Yeah, Okay Cupid

story / Anne Walls

First you have to break up with him.

You have to break up with him and it’s gross and hurts all the way into your spleen.
Then you have to watch him box up his stuff. And move it out.
Then you have to box up your own stuff. And move yourself out. And across a continent. To a place of new smells, new friends, and new hijinks.
It’s hard. It’s lonely. You need it.
You start to sleep better. Your arm doesn’t search for someone else on the other side of the bed who isn’t there. You start to enjoy an entire day alone without getting itchy. You read those books on your nightstand you’ve been meaning to read. You drink a little. You drink a lot. You make juice. You remember this is how it’s supposed to be.
After a few sweatily fun makeouts in bars and some tentative co-worker flirting, you’re ready. To do it differently this time. For once. So you pass on the emotional rockers, the brooding filmmakers, and the revolving door of guys who know more about hiding than sharing, hurting than helping, taking than giving. Plus, they never clean their beard shavings out of the sink.
It’s time. You sign up and log on. Choose a few photos that accurately represent you in all right ways (adventurous, able to wear a cohesively sexy but not slutty outfit, portray you having fun in multiple settings, and one close up enough to show those lines on your face are from laughing, not crying). Write a profile that is vague enough to not tell all your secrets, but specific enough to give people things to react to. And message you about.
Then, you wait.
After either a few days or a few months of sending and receiving dead end messages, you finally get one that pops. Finally.
A few funny, perfectly composed messages fly back and forth. Then he gives you his number. Says he wants to take you out to see if you’re really as good a skeeball player as you claim. Buy you a grilled cheese.
You switch to texting. It’s instantly a comfortingly, strangely familiar conversation that feels like it’s always been going on. You don’t want it to stop. You wonder if that’s bad. Or good. Or both. Neither? You realize you now check your phone first thing when you get up, to see if there’s a funny text from him. There always is.
Finally, it’s time to meet. You’re nervous. A little sweaty. Glad you’re wearing a black silky tank top and your lucky white Converse. And purple jeans, so he doesn’t forget.
You hop in a cab, all jangled nerves and possibly too much eyeliner and anticipation.

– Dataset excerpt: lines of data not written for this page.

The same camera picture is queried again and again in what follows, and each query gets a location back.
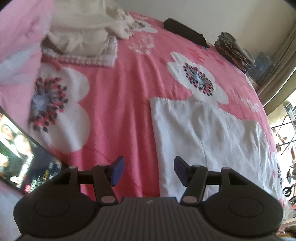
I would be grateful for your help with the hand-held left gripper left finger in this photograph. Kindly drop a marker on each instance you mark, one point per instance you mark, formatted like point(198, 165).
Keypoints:
point(118, 171)

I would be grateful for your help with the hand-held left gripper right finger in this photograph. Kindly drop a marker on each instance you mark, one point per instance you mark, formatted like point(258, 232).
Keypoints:
point(180, 171)

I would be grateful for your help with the white button shirt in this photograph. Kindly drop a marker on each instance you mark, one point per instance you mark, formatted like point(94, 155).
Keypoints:
point(208, 139)

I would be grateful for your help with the cream garment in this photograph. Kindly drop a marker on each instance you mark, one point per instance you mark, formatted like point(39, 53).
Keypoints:
point(81, 25)

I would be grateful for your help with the stack of folded clothes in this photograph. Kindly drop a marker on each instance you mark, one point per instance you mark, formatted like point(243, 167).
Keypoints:
point(235, 51)

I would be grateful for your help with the pink floral blanket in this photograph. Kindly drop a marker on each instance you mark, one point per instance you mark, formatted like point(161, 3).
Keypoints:
point(129, 104)

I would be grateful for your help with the folding table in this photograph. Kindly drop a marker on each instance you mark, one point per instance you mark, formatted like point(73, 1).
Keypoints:
point(284, 129)

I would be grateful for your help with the white lace-trimmed cloth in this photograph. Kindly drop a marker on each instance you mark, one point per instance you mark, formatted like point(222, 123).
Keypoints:
point(92, 58)

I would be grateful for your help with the black folded garment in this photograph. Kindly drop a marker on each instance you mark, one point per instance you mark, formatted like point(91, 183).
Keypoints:
point(185, 32)

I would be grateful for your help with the pink quilt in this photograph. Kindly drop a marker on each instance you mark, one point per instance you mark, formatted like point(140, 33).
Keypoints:
point(20, 41)

“Text me a picture of you,” you feverishly type while sitting in the back of a gridlocked cab. You’re going nowhere, fast.
“Why?” he writes back, just as quick.
Shit. “So I can see what you’re wearing and find you in the bar.” That sounds semi-plausible, right? Most importantly, it doesn’t betray the real reason for your request: you’re convinced he’s going to be fifty. With pudgy fingers and Cheetos breath. Or
worse.
Surely the big green eyes and carefully cultivated hipster beard and NASA t-shirt that his profile pictures portrayed can’t be a real, hilarious, quick-texting and fun-flirting real person, right?
You hit SEND and hold your breath. The taxi has barely gone two blocks in the last fifteen minutes. You’re going to be so, so late. Rude for regular life, but maybe sort of cool for a first date? Mysterious and makes you appear super busy and important?
No. It’s rude.
DING. A text has come in. A photo text. You squint, scared of what you’re about to see. But instead of multiple chins and a cheek scar, you’re presented with: an elbow. Clad in a green and black plaid shirt. Resting on a polished wooden bar. Tucked under the elbow: an issue of The Economist.
“Did you bring a magazine on our first date?!” you fire back, flushed with indignation and
relief that isn’t wasn’t a sleeve of prison tattoos?
“Well yeah,” zings the response. “In case you’re boring.”
You laugh out loud. His texts have been like this – quick witted, intriguing, and with enough of a good guy undertone to let me know he’s gently ribbing, but knows how to play.
Game ON.
Your cab pulls up to the bar. You take a deep breath, exhale.
You can do this.
Then you do it.
He looks even better than in his pictures. He’s sweeter than his witty texts suggested. Wittier than his profile.
And genuinely happy to be with you.
Your first kiss is next to the skeeball machine. You won.
Two years later, you have countless inside jokes, an ever-growing collection of Lionel Richie records, and plans to keep doing this for the foreseeable future.
And you’ve never had to wipe his beard hairs out of the sink once.